Let the answer be the lines from the one with "Question: Where is the teal" to the end of the entries, copied exactly with both boundary lines kept.

→ Records supplied
━━━

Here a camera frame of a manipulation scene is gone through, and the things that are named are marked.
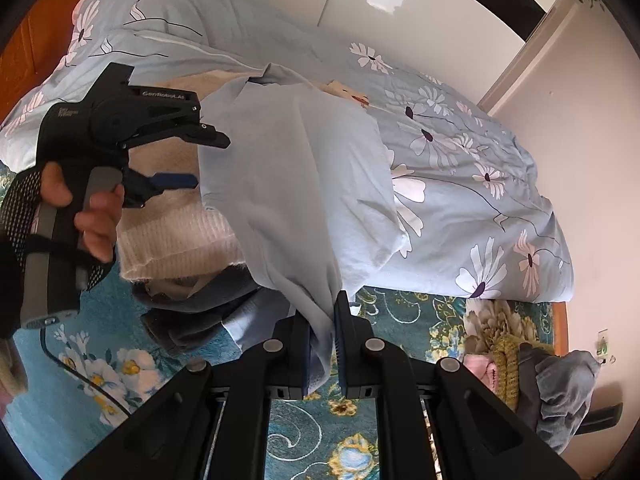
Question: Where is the grey-blue floral duvet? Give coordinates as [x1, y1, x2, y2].
[1, 0, 574, 302]

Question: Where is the grey folded garment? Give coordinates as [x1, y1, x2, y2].
[515, 344, 601, 454]

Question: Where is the mustard knit folded garment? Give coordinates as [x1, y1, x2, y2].
[492, 334, 521, 412]

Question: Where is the teal floral bed blanket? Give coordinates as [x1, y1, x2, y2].
[0, 159, 557, 480]

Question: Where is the black cable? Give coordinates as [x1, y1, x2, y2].
[38, 326, 132, 418]

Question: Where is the person's left hand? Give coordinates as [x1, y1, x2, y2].
[39, 160, 126, 265]

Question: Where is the dark grey garment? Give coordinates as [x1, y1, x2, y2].
[132, 264, 290, 356]

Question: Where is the orange wooden headboard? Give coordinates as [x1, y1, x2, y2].
[1, 0, 79, 117]

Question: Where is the light blue t-shirt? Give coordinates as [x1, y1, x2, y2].
[198, 64, 407, 389]

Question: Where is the white glossy wardrobe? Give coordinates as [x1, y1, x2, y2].
[268, 0, 559, 103]

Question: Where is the pink folded garment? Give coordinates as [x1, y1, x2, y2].
[463, 354, 498, 393]

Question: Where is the beige knit sweater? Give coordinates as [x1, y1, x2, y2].
[117, 70, 250, 282]

━━━

→ Exercise solution
Question: Where is the teal floral bed blanket? Give coordinates as [x1, y1, x2, y2].
[0, 159, 557, 480]

Question: Where is the black cable? Give coordinates as [x1, y1, x2, y2].
[38, 326, 132, 418]

Question: Where is the person's left hand? Give coordinates as [x1, y1, x2, y2].
[39, 160, 126, 265]

Question: Where is the dark grey garment? Give coordinates as [x1, y1, x2, y2].
[132, 264, 290, 356]

Question: Where is the orange wooden headboard? Give coordinates as [x1, y1, x2, y2].
[1, 0, 79, 117]

Question: Where is the light blue t-shirt? Give coordinates as [x1, y1, x2, y2].
[198, 64, 407, 389]

Question: Where is the white glossy wardrobe? Give coordinates as [x1, y1, x2, y2].
[268, 0, 559, 103]

Question: Where is the pink folded garment? Give coordinates as [x1, y1, x2, y2].
[463, 354, 498, 393]

Question: Where is the beige knit sweater? Give coordinates as [x1, y1, x2, y2].
[117, 70, 250, 282]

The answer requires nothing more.